American military officer (1798–1866)

Henry Forno (April 23, 1798 – January 31, 1866) was an American military officer during the Mexican-American War and later a Confederate army officer during the American Civil War. After being wounded in action, he was transferred to command of a Confederate prison camp.

==Army service==
===United States Army ===
Forno, who was in the Louisiana militia, served as a United States Volunteers officer from 1846 to 1847 during the Mexican-American War. He was lieutenant colonel of the 1st Louisiana Regiment of Volunteers.

===Confederate States Army===
During the American Civil War, Forno served as Colonel of the 5th Louisiana Infantry Regiment during the latter phase of the Northern Virginia Campaign. He fought at the Second Battle of Bull Run during which he was wounded after assuming temporary command of a brigade.

After Bull Run, Forno was posted in Georgia where by late November 1864, he was placed in charge of moving prisoners of war from Savannah to Blackshear. He also served as part of the staff at the infamous Andersonville Prison before Sherman's March to the Sea caused Confederate authorities to relocate Union captives for fear of possible attempts to liberate prisons along the way. Forno was placed in charge of the Thomasville Prison Camp as part of the prisoner relocation process.

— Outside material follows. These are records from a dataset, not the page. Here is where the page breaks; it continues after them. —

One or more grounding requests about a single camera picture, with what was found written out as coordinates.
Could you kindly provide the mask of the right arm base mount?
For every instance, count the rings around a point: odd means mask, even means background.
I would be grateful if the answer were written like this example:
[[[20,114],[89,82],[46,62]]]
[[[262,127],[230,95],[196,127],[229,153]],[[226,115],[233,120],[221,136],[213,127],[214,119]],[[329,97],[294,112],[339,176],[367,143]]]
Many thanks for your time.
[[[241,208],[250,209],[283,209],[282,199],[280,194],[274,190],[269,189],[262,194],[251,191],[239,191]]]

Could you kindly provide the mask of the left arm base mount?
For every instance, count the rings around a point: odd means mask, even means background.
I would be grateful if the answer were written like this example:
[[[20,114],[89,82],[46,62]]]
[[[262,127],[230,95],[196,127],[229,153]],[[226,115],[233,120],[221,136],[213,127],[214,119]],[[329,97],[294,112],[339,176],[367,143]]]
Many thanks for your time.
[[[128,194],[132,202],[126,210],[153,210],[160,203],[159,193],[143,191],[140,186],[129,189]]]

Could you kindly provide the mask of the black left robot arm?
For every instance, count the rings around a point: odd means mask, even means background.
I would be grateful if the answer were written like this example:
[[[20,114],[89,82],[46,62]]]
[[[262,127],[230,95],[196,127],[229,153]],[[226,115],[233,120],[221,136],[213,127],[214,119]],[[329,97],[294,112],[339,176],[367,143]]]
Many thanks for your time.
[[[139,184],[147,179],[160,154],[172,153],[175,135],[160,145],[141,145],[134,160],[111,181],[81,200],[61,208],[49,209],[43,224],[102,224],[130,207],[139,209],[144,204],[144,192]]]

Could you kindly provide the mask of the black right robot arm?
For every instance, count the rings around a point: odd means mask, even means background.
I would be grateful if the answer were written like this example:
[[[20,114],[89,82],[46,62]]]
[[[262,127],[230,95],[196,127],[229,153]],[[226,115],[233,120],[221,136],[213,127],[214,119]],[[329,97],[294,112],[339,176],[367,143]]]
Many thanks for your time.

During its two and a half week period of operation, the camp's prisoner population was ravaged by smallpox. It was believed victims of the disease were buried in mass graves in the ditch surrounding the prison. The surviving prisoners were returned to Andersonville and the camp itself was burned in the aftermath.

==Post war==
Forno was killed at age 67 in a locomotive explosion in Amite City, Louisiana.